YOUR OBJECTIVE -> Only the pictures are dropped; the lines of the material that follow are returned exactly.

INFORMATION SUPPLIED ->
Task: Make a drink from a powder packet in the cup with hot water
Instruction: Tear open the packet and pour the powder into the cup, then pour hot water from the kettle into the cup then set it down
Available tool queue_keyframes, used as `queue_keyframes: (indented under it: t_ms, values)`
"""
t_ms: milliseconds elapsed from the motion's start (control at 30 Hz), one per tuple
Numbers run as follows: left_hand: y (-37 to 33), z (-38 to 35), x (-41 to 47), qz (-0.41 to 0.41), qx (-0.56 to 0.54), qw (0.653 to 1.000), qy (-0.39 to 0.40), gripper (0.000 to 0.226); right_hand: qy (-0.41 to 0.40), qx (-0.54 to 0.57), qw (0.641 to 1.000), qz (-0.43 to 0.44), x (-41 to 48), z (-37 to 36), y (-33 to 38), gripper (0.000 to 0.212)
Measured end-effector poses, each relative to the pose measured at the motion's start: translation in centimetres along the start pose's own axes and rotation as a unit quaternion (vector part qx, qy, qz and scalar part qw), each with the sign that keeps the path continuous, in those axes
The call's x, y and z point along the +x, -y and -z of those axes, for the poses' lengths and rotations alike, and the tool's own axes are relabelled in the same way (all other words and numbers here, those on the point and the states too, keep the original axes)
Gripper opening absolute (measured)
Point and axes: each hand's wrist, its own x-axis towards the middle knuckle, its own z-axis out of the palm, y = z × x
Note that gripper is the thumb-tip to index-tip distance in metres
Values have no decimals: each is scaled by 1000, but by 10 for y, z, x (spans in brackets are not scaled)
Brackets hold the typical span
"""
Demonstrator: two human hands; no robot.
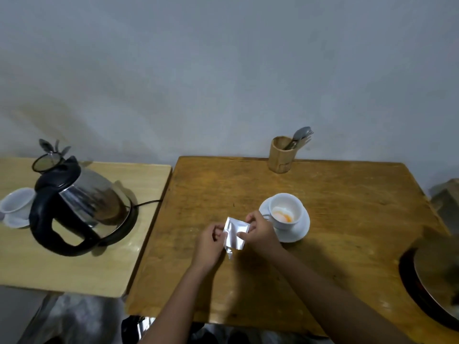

TASK RESPONSE ->
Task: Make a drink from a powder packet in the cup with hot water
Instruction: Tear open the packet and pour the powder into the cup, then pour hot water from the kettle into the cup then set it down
Available tool queue_keyframes, used as `queue_keyframes: (indented under it: t_ms, values)`
"""
t_ms: milliseconds elapsed from the motion's start (control at 30 Hz), one per tuple
Numbers run as follows: left_hand: y (-37 to 33), z (-38 to 35), x (-41 to 47), qz (-0.41 to 0.41), qx (-0.56 to 0.54), qw (0.653 to 1.000), qy (-0.39 to 0.40), gripper (0.000 to 0.226); right_hand: qy (-0.41 to 0.40), qx (-0.54 to 0.57), qw (0.641 to 1.000), qz (-0.43 to 0.44), x (-41 to 48), z (-37 to 36), y (-33 to 38), gripper (0.000 to 0.212)
Measured end-effector poses, each relative to the pose measured at the motion's start: translation in centimetres along the start pose's own axes and rotation as a unit quaternion (vector part qx, qy, qz and scalar part qw), each with the sign that keeps the path continuous, in those axes
The call's x, y and z point along the +x, -y and -z of those axes, for the poses' lengths and rotations alike, and the tool's own axes are relabelled in the same way (all other words and numbers here, those on the point and the states too, keep the original axes)
Gripper opening absolute (measured)
Point and axes: each hand's wrist, its own x-axis towards the middle knuckle, its own z-axis out of the palm, y = z × x
Note that gripper is the thumb-tip to index-tip distance in metres
Values have no decimals: each is scaled by 1000, but by 10 for y, z, x (spans in brackets are not scaled)
Brackets hold the typical span
"""
Demonstrator: two human hands; no robot.

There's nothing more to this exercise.